(Records from a data source)
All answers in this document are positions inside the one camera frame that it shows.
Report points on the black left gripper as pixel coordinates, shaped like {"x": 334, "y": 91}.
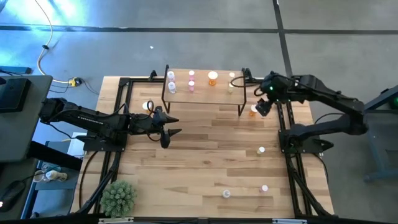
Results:
{"x": 146, "y": 124}

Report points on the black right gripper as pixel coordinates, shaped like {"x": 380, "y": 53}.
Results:
{"x": 265, "y": 108}

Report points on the large orange pill bottle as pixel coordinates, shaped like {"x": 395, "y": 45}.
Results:
{"x": 252, "y": 109}
{"x": 212, "y": 75}
{"x": 145, "y": 105}

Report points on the clear pill bottle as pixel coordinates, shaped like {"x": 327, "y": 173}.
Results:
{"x": 170, "y": 75}
{"x": 172, "y": 87}
{"x": 226, "y": 193}

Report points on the yellow pill bottle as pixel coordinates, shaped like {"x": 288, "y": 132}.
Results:
{"x": 261, "y": 150}
{"x": 231, "y": 75}
{"x": 230, "y": 88}

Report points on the pink pill bottle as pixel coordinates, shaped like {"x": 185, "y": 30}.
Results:
{"x": 264, "y": 188}
{"x": 191, "y": 74}
{"x": 191, "y": 85}

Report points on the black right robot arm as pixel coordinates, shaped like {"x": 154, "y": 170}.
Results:
{"x": 329, "y": 93}

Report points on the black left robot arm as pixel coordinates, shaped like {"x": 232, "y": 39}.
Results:
{"x": 87, "y": 119}

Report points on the wooden shelf with black legs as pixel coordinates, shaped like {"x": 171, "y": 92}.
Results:
{"x": 203, "y": 96}

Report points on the black clamp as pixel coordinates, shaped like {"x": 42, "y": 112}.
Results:
{"x": 247, "y": 74}
{"x": 153, "y": 74}

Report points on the green artificial plant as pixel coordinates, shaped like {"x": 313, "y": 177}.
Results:
{"x": 118, "y": 199}

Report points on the yellow power plug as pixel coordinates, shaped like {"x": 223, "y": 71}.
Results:
{"x": 73, "y": 82}

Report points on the grey metal cart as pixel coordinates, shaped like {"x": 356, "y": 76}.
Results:
{"x": 368, "y": 146}

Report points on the black bar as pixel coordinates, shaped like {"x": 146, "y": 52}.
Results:
{"x": 53, "y": 154}

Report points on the white plastic bottle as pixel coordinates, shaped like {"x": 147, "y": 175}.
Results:
{"x": 56, "y": 175}

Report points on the grey desk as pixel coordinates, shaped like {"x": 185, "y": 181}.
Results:
{"x": 31, "y": 130}

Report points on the black laptop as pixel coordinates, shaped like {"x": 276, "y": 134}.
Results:
{"x": 14, "y": 95}

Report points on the dark blue flat device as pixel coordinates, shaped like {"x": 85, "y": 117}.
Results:
{"x": 15, "y": 70}

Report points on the black computer mouse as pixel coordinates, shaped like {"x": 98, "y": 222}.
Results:
{"x": 11, "y": 196}

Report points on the black aluminium table frame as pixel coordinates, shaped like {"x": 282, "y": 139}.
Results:
{"x": 140, "y": 80}

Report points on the silver bracket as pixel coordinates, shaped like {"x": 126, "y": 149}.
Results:
{"x": 116, "y": 220}
{"x": 289, "y": 221}

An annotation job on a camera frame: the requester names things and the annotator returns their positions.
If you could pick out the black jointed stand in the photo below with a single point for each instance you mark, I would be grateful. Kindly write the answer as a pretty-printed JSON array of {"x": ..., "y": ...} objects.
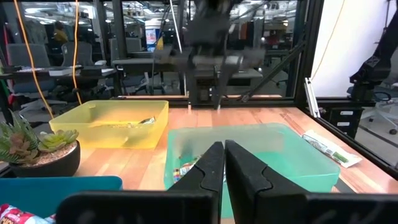
[{"x": 376, "y": 65}]

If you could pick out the black aluminium rig frame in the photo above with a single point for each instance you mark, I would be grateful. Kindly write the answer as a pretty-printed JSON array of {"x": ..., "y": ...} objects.
[{"x": 306, "y": 46}]

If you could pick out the dark blue plastic bin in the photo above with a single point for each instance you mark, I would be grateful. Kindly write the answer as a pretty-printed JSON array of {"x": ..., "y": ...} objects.
[{"x": 46, "y": 193}]

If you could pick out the dark office desk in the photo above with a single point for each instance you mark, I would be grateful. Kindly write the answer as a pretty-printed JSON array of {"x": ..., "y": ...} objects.
[{"x": 46, "y": 72}]

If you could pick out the white panel board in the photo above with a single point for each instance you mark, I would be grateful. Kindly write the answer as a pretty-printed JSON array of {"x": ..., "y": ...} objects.
[{"x": 348, "y": 46}]

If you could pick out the person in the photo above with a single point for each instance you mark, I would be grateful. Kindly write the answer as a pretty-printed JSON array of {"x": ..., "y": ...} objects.
[{"x": 60, "y": 34}]

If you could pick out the silver aluminium bar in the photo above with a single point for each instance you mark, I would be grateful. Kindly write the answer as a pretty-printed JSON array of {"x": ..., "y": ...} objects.
[{"x": 311, "y": 96}]

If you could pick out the translucent teal plastic bin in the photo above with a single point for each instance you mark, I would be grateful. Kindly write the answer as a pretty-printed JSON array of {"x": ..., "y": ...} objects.
[{"x": 295, "y": 158}]

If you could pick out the white printed bucket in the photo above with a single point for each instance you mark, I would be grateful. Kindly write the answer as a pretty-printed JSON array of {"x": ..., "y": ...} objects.
[{"x": 153, "y": 35}]

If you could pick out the red white blue granola bar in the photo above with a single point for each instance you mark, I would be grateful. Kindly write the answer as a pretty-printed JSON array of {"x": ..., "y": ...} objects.
[{"x": 18, "y": 216}]

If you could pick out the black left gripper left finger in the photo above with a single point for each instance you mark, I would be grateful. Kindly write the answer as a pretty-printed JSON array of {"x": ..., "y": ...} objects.
[{"x": 174, "y": 205}]

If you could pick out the black drawer cabinet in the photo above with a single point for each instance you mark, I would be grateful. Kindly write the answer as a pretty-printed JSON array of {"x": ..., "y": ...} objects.
[{"x": 343, "y": 119}]

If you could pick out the translucent yellow plastic bin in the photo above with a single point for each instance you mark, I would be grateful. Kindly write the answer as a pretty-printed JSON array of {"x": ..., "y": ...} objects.
[{"x": 93, "y": 137}]

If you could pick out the red green chocolate granola bar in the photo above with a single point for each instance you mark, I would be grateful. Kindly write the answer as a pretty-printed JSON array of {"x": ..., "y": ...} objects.
[{"x": 185, "y": 169}]

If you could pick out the grey office chair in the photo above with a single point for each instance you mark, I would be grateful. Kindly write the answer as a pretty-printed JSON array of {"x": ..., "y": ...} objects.
[
  {"x": 76, "y": 54},
  {"x": 28, "y": 56}
]

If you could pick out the succulent in black pot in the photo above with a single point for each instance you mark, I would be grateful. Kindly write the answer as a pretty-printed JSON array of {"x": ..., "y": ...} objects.
[{"x": 37, "y": 161}]

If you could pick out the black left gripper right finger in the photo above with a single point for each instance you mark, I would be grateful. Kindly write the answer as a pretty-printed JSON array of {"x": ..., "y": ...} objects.
[{"x": 280, "y": 205}]

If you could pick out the white green granola bar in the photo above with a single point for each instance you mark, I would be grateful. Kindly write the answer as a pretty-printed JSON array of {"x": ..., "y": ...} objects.
[{"x": 329, "y": 149}]

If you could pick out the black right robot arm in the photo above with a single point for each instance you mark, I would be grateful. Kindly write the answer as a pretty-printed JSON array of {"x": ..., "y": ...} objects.
[{"x": 202, "y": 87}]

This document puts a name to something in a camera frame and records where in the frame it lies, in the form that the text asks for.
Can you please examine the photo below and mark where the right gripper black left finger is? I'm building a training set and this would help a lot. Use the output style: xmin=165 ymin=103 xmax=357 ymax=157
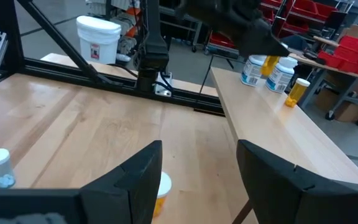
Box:
xmin=0 ymin=139 xmax=163 ymax=224

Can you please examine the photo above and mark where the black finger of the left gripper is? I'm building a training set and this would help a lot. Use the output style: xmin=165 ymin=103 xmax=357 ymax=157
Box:
xmin=228 ymin=18 xmax=291 ymax=57

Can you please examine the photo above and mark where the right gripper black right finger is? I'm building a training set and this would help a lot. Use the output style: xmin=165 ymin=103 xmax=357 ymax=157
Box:
xmin=236 ymin=139 xmax=358 ymax=224

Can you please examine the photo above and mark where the white medicine bottle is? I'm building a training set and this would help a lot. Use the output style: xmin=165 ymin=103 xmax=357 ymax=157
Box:
xmin=240 ymin=54 xmax=269 ymax=88
xmin=265 ymin=55 xmax=298 ymax=94

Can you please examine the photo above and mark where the medium orange pill bottle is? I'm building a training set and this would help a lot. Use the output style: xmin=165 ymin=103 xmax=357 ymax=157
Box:
xmin=152 ymin=170 xmax=173 ymax=218

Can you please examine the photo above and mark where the cardboard box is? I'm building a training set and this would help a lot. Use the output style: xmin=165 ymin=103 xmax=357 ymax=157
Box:
xmin=343 ymin=24 xmax=358 ymax=40
xmin=315 ymin=83 xmax=358 ymax=123

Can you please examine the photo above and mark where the red plastic storage bin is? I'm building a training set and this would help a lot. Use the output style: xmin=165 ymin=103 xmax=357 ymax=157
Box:
xmin=339 ymin=35 xmax=358 ymax=54
xmin=317 ymin=49 xmax=358 ymax=75

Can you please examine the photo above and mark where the wooden-top rolling workbench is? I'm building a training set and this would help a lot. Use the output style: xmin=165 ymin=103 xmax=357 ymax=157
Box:
xmin=287 ymin=34 xmax=358 ymax=127

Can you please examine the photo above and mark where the grey cloth bundle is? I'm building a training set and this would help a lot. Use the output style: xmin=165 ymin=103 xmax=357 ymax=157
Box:
xmin=116 ymin=6 xmax=142 ymax=63

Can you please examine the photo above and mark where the white lidded plastic bucket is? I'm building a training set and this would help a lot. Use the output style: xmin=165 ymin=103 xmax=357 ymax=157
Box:
xmin=75 ymin=14 xmax=122 ymax=65

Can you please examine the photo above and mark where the wooden shelf black frame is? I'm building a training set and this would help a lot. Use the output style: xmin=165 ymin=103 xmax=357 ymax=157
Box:
xmin=199 ymin=54 xmax=358 ymax=224

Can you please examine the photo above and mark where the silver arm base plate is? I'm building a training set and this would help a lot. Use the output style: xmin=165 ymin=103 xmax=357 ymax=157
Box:
xmin=154 ymin=71 xmax=174 ymax=98

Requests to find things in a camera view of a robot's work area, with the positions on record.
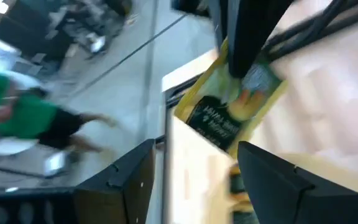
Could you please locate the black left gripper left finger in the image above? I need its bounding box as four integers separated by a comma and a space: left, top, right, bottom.
0, 138, 157, 224

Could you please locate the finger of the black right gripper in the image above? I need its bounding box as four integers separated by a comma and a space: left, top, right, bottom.
208, 0, 229, 50
227, 0, 294, 78

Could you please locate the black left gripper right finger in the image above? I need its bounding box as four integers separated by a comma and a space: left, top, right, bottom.
237, 141, 358, 224

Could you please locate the person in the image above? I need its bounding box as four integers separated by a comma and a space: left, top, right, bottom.
0, 70, 119, 155

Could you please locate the dark cluttered office desk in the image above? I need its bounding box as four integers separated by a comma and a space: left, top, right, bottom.
0, 0, 133, 78

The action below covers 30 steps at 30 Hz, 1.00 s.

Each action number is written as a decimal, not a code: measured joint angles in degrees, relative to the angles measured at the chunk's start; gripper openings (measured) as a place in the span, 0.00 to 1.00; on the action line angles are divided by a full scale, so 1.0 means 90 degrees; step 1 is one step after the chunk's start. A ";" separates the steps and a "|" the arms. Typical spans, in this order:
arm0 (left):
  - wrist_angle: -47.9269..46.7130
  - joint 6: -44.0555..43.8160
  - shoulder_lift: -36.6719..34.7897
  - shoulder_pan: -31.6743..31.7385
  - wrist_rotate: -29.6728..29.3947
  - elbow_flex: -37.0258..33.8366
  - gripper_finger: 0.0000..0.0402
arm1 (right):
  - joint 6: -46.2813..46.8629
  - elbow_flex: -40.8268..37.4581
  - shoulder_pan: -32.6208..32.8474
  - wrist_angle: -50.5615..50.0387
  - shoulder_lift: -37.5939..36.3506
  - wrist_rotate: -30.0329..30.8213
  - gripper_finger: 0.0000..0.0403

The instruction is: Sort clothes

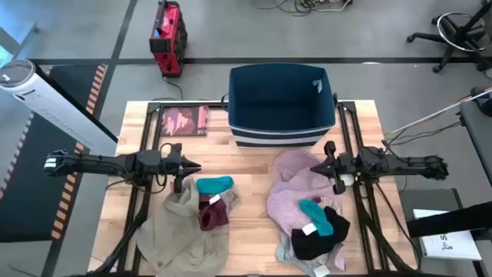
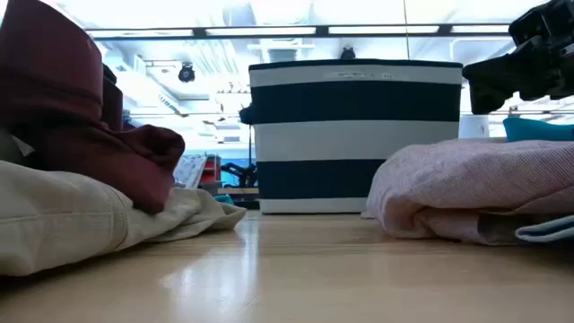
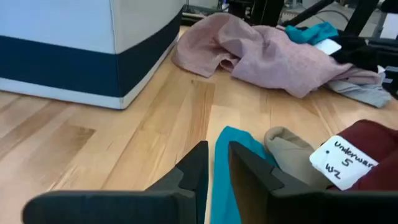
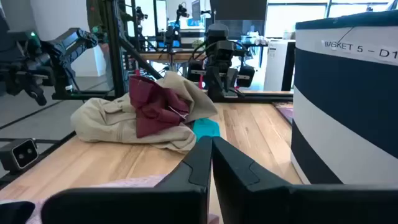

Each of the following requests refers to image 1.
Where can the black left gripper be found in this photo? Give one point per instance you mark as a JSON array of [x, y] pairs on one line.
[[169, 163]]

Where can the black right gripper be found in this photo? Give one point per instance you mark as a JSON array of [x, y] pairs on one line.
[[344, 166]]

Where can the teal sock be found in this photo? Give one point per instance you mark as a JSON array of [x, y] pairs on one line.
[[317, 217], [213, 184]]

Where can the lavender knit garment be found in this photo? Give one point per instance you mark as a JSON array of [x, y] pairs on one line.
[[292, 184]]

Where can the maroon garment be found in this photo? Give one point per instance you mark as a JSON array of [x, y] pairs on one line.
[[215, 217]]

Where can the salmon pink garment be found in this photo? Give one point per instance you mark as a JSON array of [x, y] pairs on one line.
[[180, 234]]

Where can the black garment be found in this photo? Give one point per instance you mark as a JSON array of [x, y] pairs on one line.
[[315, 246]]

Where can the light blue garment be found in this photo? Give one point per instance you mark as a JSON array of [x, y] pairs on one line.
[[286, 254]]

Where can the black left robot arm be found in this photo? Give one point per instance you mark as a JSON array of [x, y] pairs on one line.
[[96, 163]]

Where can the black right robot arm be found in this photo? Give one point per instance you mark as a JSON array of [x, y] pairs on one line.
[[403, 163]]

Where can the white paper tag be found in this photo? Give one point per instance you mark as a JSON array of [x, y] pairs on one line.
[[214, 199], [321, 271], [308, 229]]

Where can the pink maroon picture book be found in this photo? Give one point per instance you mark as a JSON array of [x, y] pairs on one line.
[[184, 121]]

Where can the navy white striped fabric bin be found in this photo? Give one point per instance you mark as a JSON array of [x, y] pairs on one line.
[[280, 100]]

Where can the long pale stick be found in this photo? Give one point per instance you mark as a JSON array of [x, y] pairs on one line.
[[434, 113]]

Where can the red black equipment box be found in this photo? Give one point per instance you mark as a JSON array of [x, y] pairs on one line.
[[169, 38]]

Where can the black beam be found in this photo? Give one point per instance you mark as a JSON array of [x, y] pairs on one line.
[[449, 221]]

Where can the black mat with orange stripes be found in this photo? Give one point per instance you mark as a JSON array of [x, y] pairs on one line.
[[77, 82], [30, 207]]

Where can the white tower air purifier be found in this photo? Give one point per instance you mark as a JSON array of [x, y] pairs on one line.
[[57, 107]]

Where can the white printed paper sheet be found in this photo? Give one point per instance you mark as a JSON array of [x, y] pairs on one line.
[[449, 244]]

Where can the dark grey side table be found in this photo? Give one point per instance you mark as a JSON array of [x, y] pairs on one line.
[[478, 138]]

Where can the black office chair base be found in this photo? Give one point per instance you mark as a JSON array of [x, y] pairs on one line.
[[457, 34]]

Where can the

REQUIRED ACTION: Wherever a line of the data holds "positions", copy that line.

TASK RESULT:
All answers in this document are positions inside the one camera frame that it shows.
An annotation job on a camera frame: the requester names things and the annotator returns their positions.
Requests to find things in a camera view of a robot's work area, with the positions on record.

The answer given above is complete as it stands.